Türkiye ağırlıklarından kurtulmazsa gelişemez, büyüyemez dedik…
Bugün de aynı şeyi söylüyoruz.
Türkiye'nin -değerli arkadaşlarım, değerli konuklar- çözümsüz hiçbir meselesi yoktur, bunu
böyle bilelim.
Yeter ki, birbirimize güvenelim.
Yeter ki, aynı cumhuriyet idealleri, aynı gelecek hedefleri etrafında
kenetlenelim.
Yeter ki, güven ve istikrarın sürekliliğini sağlayalım.
Yeter ki, açık ve şeffaf bir demokrasiye inanalım.
Biz, toplumsal ihtilaflardan beslenen, birleştirici olmak yerine ayrıştırıcı
bir dil kullanan o eski kolaycı siyaset yolunu benimsemedik.
70 milyon vatandaşımıza konuşurken hepsine aynı dili kullandık.
Öyle yapmasaydık, bölgesel adaletsizlikle mücadele edemezdik.
Öyle yapmasaydık, Türkiye'nin doğusuna ayrı batısına ayrı bir dil
kullansaydık, Türkiye'yi bir ve bütün olarak kucaklamasaydık, 22 Temmuz'da
Türkiye’nin 80 vilayetinden milletvekili çıkaran bir parti olamazdık.

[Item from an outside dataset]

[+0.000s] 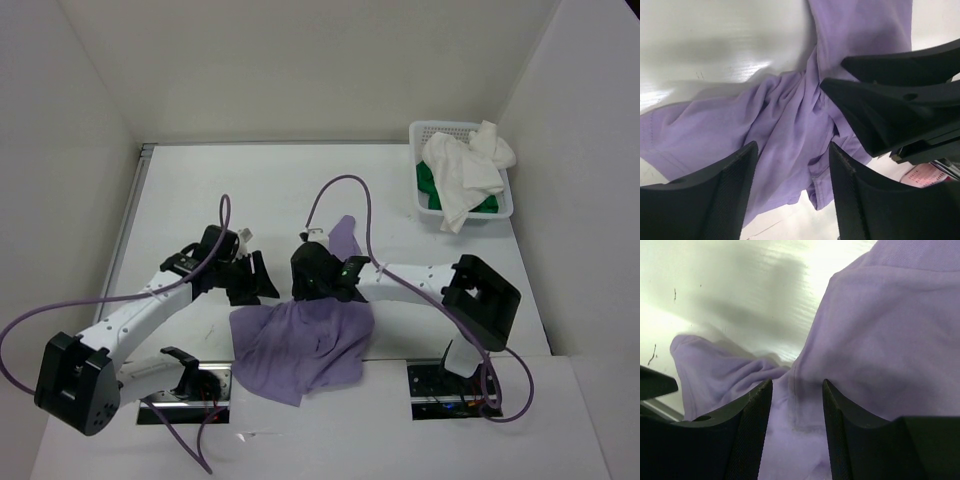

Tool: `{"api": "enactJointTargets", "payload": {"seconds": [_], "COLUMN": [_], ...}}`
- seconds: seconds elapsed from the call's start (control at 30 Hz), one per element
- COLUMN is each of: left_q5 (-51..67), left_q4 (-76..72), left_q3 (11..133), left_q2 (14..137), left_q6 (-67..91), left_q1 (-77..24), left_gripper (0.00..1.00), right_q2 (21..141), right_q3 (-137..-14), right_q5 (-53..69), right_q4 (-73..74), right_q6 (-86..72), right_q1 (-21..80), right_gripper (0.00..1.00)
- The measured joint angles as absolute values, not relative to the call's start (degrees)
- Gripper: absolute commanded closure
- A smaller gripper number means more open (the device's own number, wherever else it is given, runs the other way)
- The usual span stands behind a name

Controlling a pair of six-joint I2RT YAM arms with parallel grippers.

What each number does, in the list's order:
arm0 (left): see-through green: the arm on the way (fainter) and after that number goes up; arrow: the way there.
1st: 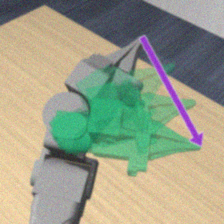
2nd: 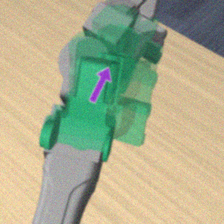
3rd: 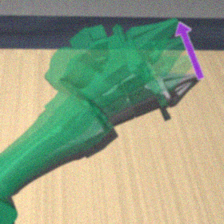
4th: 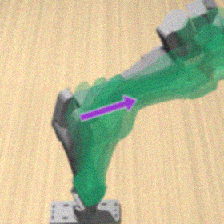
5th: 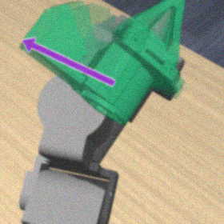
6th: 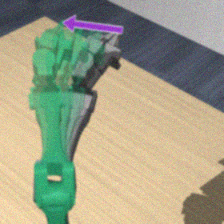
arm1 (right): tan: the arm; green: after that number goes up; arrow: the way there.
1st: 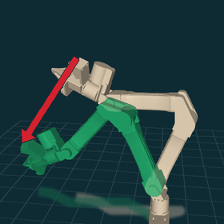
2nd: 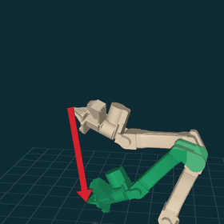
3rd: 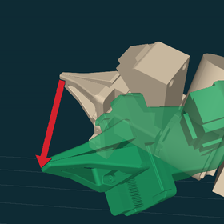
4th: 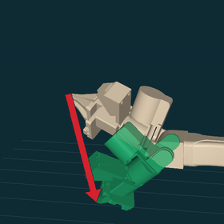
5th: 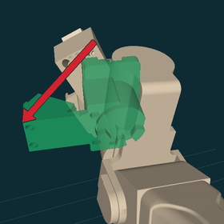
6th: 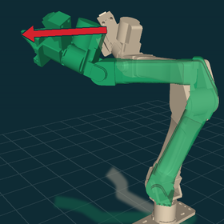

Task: Fold and stack the t-shirts
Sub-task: Flatten out the crumpled T-shirt at the center of the board.

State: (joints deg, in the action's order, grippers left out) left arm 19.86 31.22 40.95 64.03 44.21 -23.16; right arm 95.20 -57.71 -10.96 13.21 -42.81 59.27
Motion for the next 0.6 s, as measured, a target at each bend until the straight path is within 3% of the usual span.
{"api": "enactJointTargets", "payload": {"seconds": [0.33,0.4,0.6], "left_q5": [21.2,21.0,19.9], "left_q4": [29.3,28.7,26.6], "left_q3": [38.3,38.2,38.0], "left_q2": [63.9,64.8,67.6], "left_q6": [45.2,45.3,45.3], "left_q1": [-25.5,-28.4,-32.2], "left_gripper": [0.21,0.21,0.24], "right_q2": [98.4,98.5,97.6], "right_q3": [-57.8,-58.2,-58.6], "right_q5": [-13.8,-14.5,-16.3], "right_q4": [12.8,13.1,14.1], "right_q6": [-44.2,-44.5,-45.1], "right_q1": [59.3,59.3,59.3], "right_gripper": [0.72,0.77,0.81]}}
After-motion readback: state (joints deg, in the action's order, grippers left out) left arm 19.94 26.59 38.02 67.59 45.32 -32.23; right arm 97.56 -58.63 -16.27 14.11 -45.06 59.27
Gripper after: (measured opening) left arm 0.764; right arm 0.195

Değerli kardeşlerim eğer öyle yapmasaydık devlet-millet bütünleşmesine bu derecede katkı
sağlayamazdık.
Eğer içe kapanmacı, Türkiye'yi dünyanın gerçeklerinden tecrit eden bir
yaklaşımı savunsaydık, Türkiye bugün ne Avrupa Birliği'ne katılım sürecinde
olurdu, ne de bölgesel sorunların çözümünde bu kadar tayin edici bir misyon
yüklenebilirdi.
İşte bütün bu gelişmeler Türkiye'nin meselelerinin çözümsüz olmadığına -özellikle bunun altını çiziyorum- çözümsüz olmadığına olan inancımızla, bütün meseleleri eş zamanlı olarak ele alışımızla değerli arkadaşlarım doğrudan ilgilidir.
Açıkça şunu ifade etmek istiyorum:
AK Parti'nin bugüne kadar ekonomiden uluslar arası ilişkilere, demokratik
reformlardan sosyal politikalara kadar bütün alanlarda yürüttüğü siyaset,
ülke bütünlüğümüzün muhtaç olduğu siyasettir.

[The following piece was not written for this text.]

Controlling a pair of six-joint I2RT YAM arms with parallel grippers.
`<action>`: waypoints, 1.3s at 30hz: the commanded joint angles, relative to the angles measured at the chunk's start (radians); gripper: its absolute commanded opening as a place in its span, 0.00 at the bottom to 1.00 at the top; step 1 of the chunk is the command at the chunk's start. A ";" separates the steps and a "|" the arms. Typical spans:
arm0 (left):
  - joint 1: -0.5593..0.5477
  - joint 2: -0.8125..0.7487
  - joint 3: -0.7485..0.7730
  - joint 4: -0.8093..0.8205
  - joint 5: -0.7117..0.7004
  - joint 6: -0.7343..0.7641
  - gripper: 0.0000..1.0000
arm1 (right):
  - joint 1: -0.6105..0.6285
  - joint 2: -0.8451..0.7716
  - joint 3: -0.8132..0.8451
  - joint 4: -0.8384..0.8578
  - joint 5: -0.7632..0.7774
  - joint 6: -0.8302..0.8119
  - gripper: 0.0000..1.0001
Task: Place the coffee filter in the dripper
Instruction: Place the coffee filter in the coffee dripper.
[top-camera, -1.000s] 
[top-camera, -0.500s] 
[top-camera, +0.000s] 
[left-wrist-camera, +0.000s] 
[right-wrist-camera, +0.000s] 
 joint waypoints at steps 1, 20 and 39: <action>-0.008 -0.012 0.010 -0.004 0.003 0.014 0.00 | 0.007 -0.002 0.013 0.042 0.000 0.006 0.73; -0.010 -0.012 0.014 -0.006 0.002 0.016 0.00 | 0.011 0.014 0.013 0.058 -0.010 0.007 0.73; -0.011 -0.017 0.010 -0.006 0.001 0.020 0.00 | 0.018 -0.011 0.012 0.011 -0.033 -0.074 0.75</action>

Bundan sonra da siyasetimiz, birlik ve bütünlüğümüzü esas almaya devam
edecektir.
Değerli Arkadaşlar,
Tabi ki bunlar kısa bir yolculuk değil. Bunlar akşam yatıp sabah kalktığınız zaman olacak bir
iş değil. Bakınız cumhuriyetin kuruluşu 1923, o günden bugüne 85 yıl geçti. 85 yılın 80
yılında nereye geldik ve 5 yılda hamdolsun nereye geldik. Bunu bütün alanlarda düşünmeye mecburuz.
Bütün alanlarda düşündüğümüz zaman, bir şeylerin olup olmadığını aklı selim zaten kabul
edecektir.
Bugün çok sayıda meseleyi bir arada konuşmamız, zaman içinde müzminleşen
birçok meseleyle yeniden yüzleşmemiz, esasen toplumdaki değişim iradesinin
olgunlaştığını gösteriyor.
Türkiye, bazıları farkında olmasa da geniş boyutlu bir değişim yaşamaktadır.

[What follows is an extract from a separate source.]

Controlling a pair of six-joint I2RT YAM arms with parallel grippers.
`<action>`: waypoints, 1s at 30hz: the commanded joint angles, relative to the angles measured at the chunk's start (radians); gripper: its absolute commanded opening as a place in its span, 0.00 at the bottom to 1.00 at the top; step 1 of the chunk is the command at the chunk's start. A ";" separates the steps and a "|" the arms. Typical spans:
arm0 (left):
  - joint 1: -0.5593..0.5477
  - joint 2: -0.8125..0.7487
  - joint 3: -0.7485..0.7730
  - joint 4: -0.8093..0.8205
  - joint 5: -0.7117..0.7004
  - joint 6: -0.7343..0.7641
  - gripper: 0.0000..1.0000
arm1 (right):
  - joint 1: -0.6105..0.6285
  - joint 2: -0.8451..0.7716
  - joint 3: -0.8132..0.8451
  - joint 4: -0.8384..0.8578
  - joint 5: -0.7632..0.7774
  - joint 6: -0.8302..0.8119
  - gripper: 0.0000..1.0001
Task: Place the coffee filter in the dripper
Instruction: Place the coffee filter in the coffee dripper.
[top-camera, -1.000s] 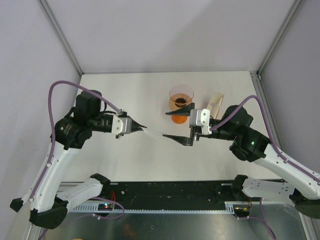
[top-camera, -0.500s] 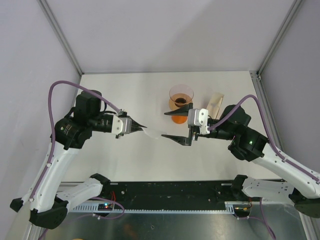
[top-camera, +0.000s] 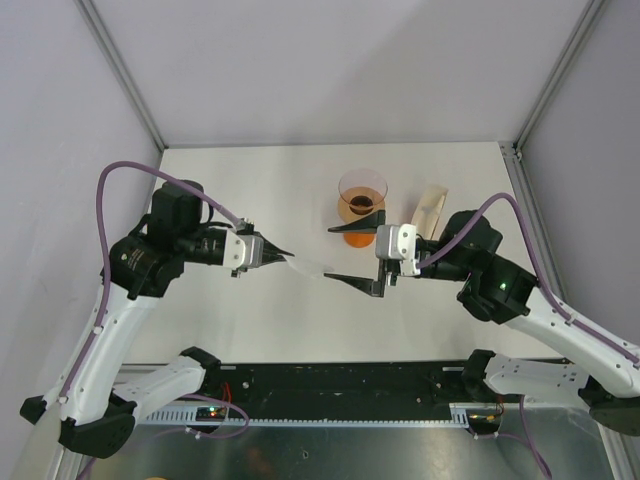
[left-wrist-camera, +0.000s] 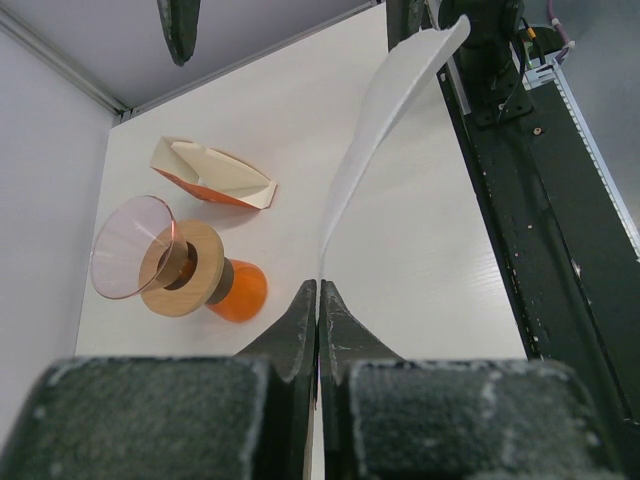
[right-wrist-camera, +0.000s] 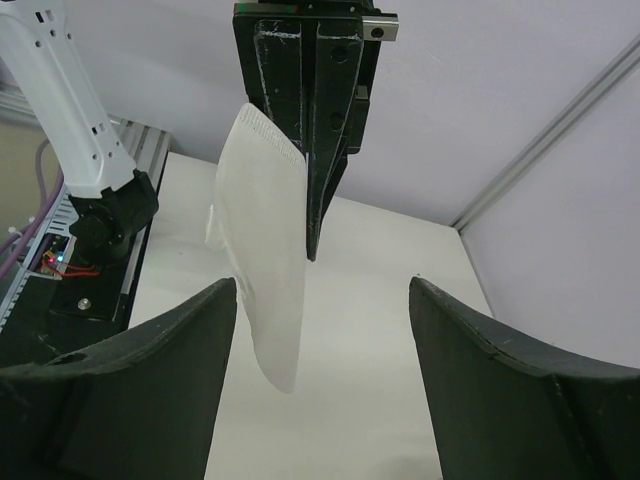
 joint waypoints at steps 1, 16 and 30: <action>-0.010 -0.017 0.010 0.000 0.000 0.020 0.00 | 0.006 -0.023 0.012 0.015 -0.009 -0.029 0.74; -0.011 -0.012 0.014 -0.003 0.002 0.022 0.00 | 0.009 -0.004 0.012 0.058 -0.014 -0.025 0.72; -0.015 -0.016 0.014 -0.003 -0.002 0.024 0.00 | 0.012 0.013 0.012 0.085 -0.003 -0.026 0.71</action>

Tesis ettiğimiz demokratik istikrar ortamı, Türkiye'nin ufkunu büyütmüş;
demokrasi ve özgürlükler alanında kaydedilen gelişmelerle toplumdaki değişim
iradesi, kendini ortaya koyabilecek uygun bir zemine kavuşmuştur.
Yani ülkede, Türkiye’de, siyasi ve sosyal alanda, ekonomik alanda, adeta hergün
güncellemesini yapabilen bir irade mevcuttur. Bu çok çok önemlidir.
Demokraside güncelleme, hukukta güncelleme, temel hak ve özgürlüklerde güncelleme,
ekonomide, uluslar arası ilişkilerde kaydedilen gelişmeler hep bir güncellemenin neticesidir.
Türkiye'deki yerleşik alışkanlıkları hamdolsun artık değiştirdik.
AK PARTİ'nin siyaseten öncülük ettiği "istikrar içinde değişim" arayışı,
artık toplumsal bir talep olarak daha güçlü bir şekilde kendini
duyurmaktadır.
Asıl memnuniyet verici husus, milletin, toplumun siyaseti tayin etme
İradesidir, bunu yakaladık.
Esasen bu durum, vatandaşlık, yurttaşlık şuurunun ifadesidir._
Hepimiz bu değişime, bu dönüşüme ayak uydurmak, uzlaşma içinde, güven içinde,
birlik ve beraberlik içinde bu süreci sürdürmek durumundayız.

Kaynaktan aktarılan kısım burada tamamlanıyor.